Excerpts from a dataset
+-------+
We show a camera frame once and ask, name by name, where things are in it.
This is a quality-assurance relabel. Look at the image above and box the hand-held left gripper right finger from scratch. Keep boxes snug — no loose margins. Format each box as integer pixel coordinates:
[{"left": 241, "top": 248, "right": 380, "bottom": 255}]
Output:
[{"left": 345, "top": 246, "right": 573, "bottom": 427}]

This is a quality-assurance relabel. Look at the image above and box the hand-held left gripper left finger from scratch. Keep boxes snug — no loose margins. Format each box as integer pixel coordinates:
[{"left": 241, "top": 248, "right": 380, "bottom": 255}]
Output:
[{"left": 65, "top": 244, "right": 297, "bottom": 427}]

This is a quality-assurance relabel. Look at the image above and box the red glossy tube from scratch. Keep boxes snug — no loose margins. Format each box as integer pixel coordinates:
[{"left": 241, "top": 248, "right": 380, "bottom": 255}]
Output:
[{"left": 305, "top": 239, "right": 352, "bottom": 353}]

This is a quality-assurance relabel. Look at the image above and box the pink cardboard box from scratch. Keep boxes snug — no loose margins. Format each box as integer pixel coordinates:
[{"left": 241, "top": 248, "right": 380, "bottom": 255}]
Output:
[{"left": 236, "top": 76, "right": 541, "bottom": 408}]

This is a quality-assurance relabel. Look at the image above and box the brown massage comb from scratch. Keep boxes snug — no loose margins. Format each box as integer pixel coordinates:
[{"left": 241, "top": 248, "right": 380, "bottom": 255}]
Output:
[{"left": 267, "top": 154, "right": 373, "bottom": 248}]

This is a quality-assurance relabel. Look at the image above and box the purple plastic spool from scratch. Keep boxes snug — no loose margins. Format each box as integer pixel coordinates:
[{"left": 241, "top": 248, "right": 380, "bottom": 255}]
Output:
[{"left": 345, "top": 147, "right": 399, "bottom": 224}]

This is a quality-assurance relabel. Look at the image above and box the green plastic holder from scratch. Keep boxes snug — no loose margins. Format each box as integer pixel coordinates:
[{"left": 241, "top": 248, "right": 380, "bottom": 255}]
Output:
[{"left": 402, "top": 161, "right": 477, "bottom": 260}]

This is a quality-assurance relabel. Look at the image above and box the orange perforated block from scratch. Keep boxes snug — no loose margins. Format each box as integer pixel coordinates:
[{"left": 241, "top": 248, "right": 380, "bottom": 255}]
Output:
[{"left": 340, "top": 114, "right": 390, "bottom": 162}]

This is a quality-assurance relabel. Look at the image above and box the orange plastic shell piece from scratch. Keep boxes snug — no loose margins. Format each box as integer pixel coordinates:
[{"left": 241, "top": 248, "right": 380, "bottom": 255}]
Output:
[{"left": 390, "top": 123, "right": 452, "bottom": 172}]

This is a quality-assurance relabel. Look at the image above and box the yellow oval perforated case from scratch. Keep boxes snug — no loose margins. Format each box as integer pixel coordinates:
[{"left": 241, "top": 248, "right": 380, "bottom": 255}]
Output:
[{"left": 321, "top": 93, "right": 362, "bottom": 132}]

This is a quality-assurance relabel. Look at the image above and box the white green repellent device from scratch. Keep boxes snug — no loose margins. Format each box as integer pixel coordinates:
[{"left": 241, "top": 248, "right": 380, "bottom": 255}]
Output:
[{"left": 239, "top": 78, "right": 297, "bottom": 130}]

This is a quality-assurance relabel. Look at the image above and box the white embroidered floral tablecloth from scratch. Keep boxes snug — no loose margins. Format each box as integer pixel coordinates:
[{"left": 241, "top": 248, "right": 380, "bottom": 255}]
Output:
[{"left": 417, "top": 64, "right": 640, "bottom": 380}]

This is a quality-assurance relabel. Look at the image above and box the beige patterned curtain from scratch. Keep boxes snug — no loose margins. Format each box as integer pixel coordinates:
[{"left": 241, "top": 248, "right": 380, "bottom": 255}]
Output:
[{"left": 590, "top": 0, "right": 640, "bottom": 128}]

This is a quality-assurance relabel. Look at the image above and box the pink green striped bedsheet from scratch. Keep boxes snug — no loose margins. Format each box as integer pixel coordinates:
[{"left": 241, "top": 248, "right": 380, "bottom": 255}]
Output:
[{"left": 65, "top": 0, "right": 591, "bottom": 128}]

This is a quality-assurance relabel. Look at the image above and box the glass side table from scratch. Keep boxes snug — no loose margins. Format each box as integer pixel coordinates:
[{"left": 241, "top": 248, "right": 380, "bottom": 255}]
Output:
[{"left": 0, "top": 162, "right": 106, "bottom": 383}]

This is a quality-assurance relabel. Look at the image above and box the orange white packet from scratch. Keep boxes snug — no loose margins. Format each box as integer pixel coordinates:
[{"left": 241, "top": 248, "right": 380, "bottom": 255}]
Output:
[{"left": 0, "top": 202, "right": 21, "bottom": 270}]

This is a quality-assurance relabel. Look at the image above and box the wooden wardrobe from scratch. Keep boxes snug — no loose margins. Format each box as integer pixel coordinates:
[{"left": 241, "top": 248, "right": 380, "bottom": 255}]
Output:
+-------+
● **TASK TO CARRY OUT**
Repeat the data word for word.

● **ANSWER TO THE EXERCISE**
We show a camera frame once and ask, name by name, where things are in it.
This is a quality-assurance relabel. Look at the image above and box the hand-held left gripper right finger from scratch. Keep boxes snug — no loose margins. Format each box as integer pixel coordinates:
[{"left": 241, "top": 248, "right": 380, "bottom": 255}]
Output:
[{"left": 345, "top": 246, "right": 573, "bottom": 427}]

This is a quality-assurance relabel. Look at the image above and box the hand-held left gripper left finger from scratch. Keep boxes snug — no loose margins. Format each box as integer pixel coordinates:
[{"left": 241, "top": 248, "right": 380, "bottom": 255}]
Output:
[{"left": 65, "top": 244, "right": 297, "bottom": 427}]

This is a quality-assurance relabel. Look at the image above and box the red glossy tube from scratch. Keep boxes snug — no loose margins. Format each box as integer pixel coordinates:
[{"left": 241, "top": 248, "right": 380, "bottom": 255}]
Output:
[{"left": 305, "top": 239, "right": 352, "bottom": 353}]

This is a quality-assurance relabel. Look at the image above and box the pink cardboard box from scratch. Keep boxes snug — no loose margins. Format each box as integer pixel coordinates:
[{"left": 241, "top": 248, "right": 380, "bottom": 255}]
Output:
[{"left": 236, "top": 76, "right": 541, "bottom": 408}]

This is a quality-assurance relabel. Look at the image above and box the brown massage comb from scratch. Keep boxes snug — no loose margins. Format each box as integer pixel coordinates:
[{"left": 241, "top": 248, "right": 380, "bottom": 255}]
Output:
[{"left": 267, "top": 154, "right": 373, "bottom": 248}]

This is a quality-assurance relabel. Look at the image above and box the purple plastic spool from scratch. Keep boxes snug — no loose margins. Format each box as integer pixel coordinates:
[{"left": 241, "top": 248, "right": 380, "bottom": 255}]
Output:
[{"left": 345, "top": 147, "right": 399, "bottom": 224}]

This is a quality-assurance relabel. Look at the image above and box the green plastic holder from scratch. Keep boxes snug — no loose margins. Format each box as integer pixel coordinates:
[{"left": 241, "top": 248, "right": 380, "bottom": 255}]
Output:
[{"left": 402, "top": 161, "right": 477, "bottom": 260}]

This is a quality-assurance relabel. Look at the image above and box the orange perforated block from scratch. Keep boxes snug — no loose margins. Format each box as integer pixel coordinates:
[{"left": 241, "top": 248, "right": 380, "bottom": 255}]
Output:
[{"left": 340, "top": 114, "right": 390, "bottom": 162}]

This is a quality-assurance relabel. Look at the image above and box the orange plastic shell piece from scratch. Keep boxes snug — no loose margins. Format each box as integer pixel coordinates:
[{"left": 241, "top": 248, "right": 380, "bottom": 255}]
Output:
[{"left": 390, "top": 123, "right": 452, "bottom": 172}]

This is a quality-assurance relabel. Look at the image above and box the yellow oval perforated case from scratch. Keep boxes snug — no loose margins. Format each box as integer pixel coordinates:
[{"left": 241, "top": 248, "right": 380, "bottom": 255}]
Output:
[{"left": 321, "top": 93, "right": 362, "bottom": 132}]

This is a quality-assurance relabel. Look at the image above and box the white green repellent device from scratch. Keep boxes snug — no loose margins. Format each box as integer pixel coordinates:
[{"left": 241, "top": 248, "right": 380, "bottom": 255}]
Output:
[{"left": 239, "top": 78, "right": 297, "bottom": 130}]

This is a quality-assurance relabel. Look at the image above and box the white embroidered floral tablecloth from scratch. Keep boxes snug — no loose margins. Format each box as integer pixel coordinates:
[{"left": 241, "top": 248, "right": 380, "bottom": 255}]
Output:
[{"left": 417, "top": 64, "right": 640, "bottom": 380}]

This is a quality-assurance relabel. Look at the image above and box the beige patterned curtain from scratch. Keep boxes snug — no loose margins. Format each box as integer pixel coordinates:
[{"left": 241, "top": 248, "right": 380, "bottom": 255}]
Output:
[{"left": 590, "top": 0, "right": 640, "bottom": 128}]

This is a quality-assurance relabel. Look at the image above and box the pink green striped bedsheet from scratch. Keep boxes snug — no loose margins. Format each box as integer pixel coordinates:
[{"left": 241, "top": 248, "right": 380, "bottom": 255}]
Output:
[{"left": 65, "top": 0, "right": 591, "bottom": 128}]

This is a quality-assurance relabel. Look at the image above and box the glass side table from scratch. Keep boxes snug — no loose margins. Format each box as integer pixel coordinates:
[{"left": 241, "top": 248, "right": 380, "bottom": 255}]
Output:
[{"left": 0, "top": 162, "right": 106, "bottom": 383}]

This is a quality-assurance relabel. Look at the image above and box the orange white packet from scratch. Keep boxes snug — no loose margins. Format each box as integer pixel coordinates:
[{"left": 241, "top": 248, "right": 380, "bottom": 255}]
Output:
[{"left": 0, "top": 202, "right": 21, "bottom": 270}]

This is a quality-assurance relabel. Look at the image above and box the wooden wardrobe from scratch. Keep boxes snug — no loose margins. Format each box as integer pixel coordinates:
[{"left": 241, "top": 248, "right": 380, "bottom": 255}]
Output:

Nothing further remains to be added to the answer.